EXERCISE BRIEF
Beginning at the line that holds "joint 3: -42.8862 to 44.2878", repeat every line through the last line of the material, exactly, and drop any pictures.

== == ==

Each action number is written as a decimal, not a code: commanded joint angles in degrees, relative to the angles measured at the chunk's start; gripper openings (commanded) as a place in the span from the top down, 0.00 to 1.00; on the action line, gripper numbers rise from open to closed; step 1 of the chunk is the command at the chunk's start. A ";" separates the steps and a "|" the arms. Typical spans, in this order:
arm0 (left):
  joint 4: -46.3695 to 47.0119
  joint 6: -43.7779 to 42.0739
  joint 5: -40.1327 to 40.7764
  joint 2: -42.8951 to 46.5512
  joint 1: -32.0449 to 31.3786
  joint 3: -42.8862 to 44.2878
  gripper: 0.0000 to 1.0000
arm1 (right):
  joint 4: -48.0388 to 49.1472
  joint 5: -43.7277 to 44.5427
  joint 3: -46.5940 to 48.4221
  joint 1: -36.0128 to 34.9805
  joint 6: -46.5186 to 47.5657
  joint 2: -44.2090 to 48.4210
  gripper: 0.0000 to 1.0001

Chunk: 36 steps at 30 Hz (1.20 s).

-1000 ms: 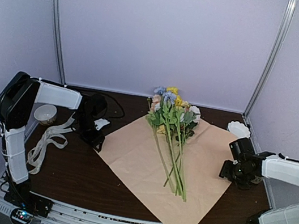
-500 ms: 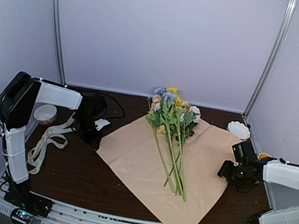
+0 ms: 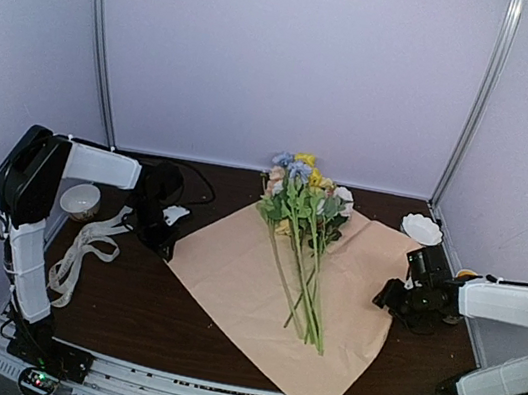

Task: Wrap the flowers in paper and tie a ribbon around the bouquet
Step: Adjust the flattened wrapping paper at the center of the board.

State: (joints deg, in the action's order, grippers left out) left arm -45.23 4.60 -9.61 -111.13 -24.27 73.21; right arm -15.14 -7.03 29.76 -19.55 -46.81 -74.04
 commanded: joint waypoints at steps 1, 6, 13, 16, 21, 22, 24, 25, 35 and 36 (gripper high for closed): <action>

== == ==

PROBLEM SOLUTION
  joint 3: -42.8862 to 44.2878
  gripper: 0.0000 to 1.0000
arm1 (right):
  joint 4: -48.0388 to 49.1472
  joint 5: -43.7277 to 44.5427
  joint 3: -46.5940 to 48.4221
  joint 1: -36.0128 to 34.9805
  joint 6: -46.5186 to 47.5657
  joint 2: -44.2090 to 48.4210
  gripper: 0.0000 to 1.0001

Chunk: 36 steps at 30 Hz (1.20 s).

-1000 ms: 
-500 ms: 
+0 ms: 

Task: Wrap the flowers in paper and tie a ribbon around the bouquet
Step: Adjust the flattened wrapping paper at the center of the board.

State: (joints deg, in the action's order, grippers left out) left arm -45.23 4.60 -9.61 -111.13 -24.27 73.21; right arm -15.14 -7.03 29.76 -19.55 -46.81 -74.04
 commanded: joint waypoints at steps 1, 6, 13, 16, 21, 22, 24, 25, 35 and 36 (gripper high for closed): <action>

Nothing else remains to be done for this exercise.